The rule of HR on weekly off is correct.
The name itself is weekly off which means a off after week days working.
And mostly companies follow the rule of day preceding the leave and after day as leave.
In other words if an employee takes leave on Saturday and Monday Sunday also goes as a leave.
The establishment is following 5-day week from Monday to Friday with the following Saturday and Sunday being holidays common to all the employees in the establishment. Therefore, no employee in the establishment can work for a minimum of 48 hours or 6 days in a week as contended by the HR. Besides, I think that the HR might have been confused with "weekly-off" generally followed in a 7-day working establishment on rotation basis with the "weekly holiday" in a 5 or 6-day working establishment. Weekly-off presupposes that the employee should have worked for the preceding 6 days including authorised leave, if any to avail of the 7th day as the off.
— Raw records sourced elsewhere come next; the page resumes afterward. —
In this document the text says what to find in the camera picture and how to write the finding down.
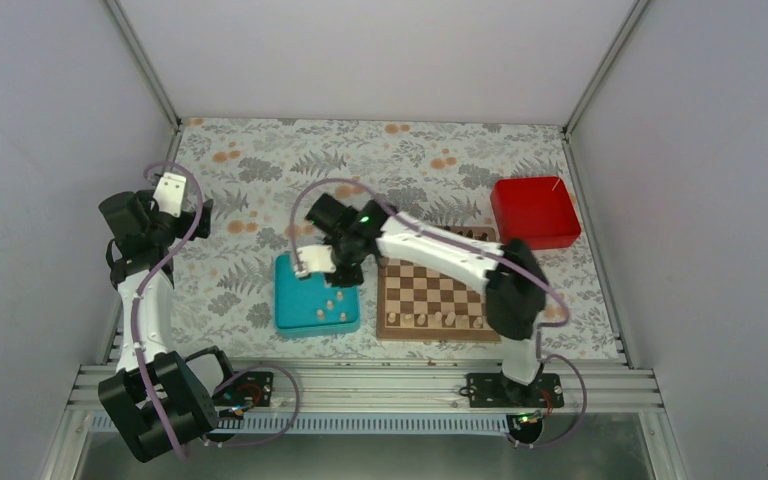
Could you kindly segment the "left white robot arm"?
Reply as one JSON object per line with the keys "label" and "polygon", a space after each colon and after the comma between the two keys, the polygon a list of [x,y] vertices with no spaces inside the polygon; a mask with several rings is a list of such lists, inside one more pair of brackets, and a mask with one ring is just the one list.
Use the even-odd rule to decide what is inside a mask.
{"label": "left white robot arm", "polygon": [[162,211],[149,190],[121,192],[103,200],[99,211],[113,238],[106,254],[111,283],[122,300],[126,335],[114,374],[101,381],[101,404],[125,444],[140,462],[186,443],[217,425],[213,404],[230,402],[238,377],[220,366],[198,378],[187,360],[168,345],[174,296],[174,265],[168,255],[176,240],[206,238],[210,212]]}

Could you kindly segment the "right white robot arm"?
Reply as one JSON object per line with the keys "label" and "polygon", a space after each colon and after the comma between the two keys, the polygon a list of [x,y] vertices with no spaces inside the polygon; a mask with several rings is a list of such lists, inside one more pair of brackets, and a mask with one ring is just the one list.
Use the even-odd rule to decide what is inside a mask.
{"label": "right white robot arm", "polygon": [[368,257],[407,261],[460,281],[483,295],[486,324],[500,336],[504,376],[501,391],[515,407],[540,393],[537,318],[550,287],[526,243],[467,239],[428,225],[378,198],[356,209],[321,195],[305,216],[319,229],[322,244],[293,246],[297,277],[322,273],[333,286],[362,284]]}

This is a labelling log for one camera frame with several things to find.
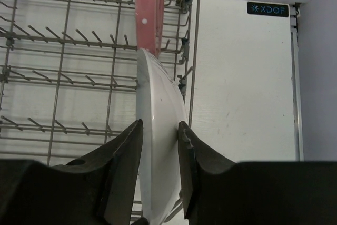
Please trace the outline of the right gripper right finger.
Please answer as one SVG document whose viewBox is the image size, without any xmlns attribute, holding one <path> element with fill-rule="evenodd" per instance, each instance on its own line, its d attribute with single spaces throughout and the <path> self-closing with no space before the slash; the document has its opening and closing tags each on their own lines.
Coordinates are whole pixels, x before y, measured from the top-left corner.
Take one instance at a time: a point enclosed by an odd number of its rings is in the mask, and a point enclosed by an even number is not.
<svg viewBox="0 0 337 225">
<path fill-rule="evenodd" d="M 179 123 L 178 150 L 184 218 L 232 220 L 235 163 L 199 139 L 184 121 Z"/>
</svg>

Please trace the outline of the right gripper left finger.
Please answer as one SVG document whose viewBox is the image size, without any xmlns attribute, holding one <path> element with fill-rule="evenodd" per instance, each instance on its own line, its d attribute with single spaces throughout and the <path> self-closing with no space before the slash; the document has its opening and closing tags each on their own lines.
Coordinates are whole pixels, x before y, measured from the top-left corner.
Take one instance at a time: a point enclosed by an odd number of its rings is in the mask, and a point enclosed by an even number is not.
<svg viewBox="0 0 337 225">
<path fill-rule="evenodd" d="M 55 165 L 65 191 L 56 224 L 129 224 L 142 144 L 143 122 L 136 120 L 94 151 Z"/>
</svg>

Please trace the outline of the white oval plate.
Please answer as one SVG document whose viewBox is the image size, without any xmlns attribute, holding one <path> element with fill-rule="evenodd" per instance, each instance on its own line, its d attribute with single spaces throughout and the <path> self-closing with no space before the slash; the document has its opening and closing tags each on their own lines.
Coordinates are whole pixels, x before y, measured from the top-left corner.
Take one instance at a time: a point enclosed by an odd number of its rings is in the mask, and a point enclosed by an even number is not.
<svg viewBox="0 0 337 225">
<path fill-rule="evenodd" d="M 137 51 L 136 119 L 143 122 L 139 165 L 142 211 L 149 224 L 162 224 L 181 190 L 177 131 L 187 114 L 177 83 L 143 48 Z"/>
</svg>
In an establishment adopting a 5-day week the rider clause in sec.16(1) of the TNSE Act,1947 can not be applied either generally or selectively. Even if it is contended that the employee should have worked for a minimum of 5 days or 40 hrs in the week to avail of the weekly holidays, it would be applicable only in respect of unauthorised absence and not in the case of duly sanctioned leave for the proviso includes the authorised leave in the minimum days worked. I also think that taking cue from the moratorium on deduction of wages imposed by sec.16(4) of the Act, the HR adjusted the two days as leave.
I, therefore, concur with the view of Mr.KK!HR.
The leave period of 2 days appearing as weekly off day should not be considered as leave, since it is not coming in between. This is erroneous decission on part of your HR. You check-up with leave rule of the establishment & description under the standing order, if any.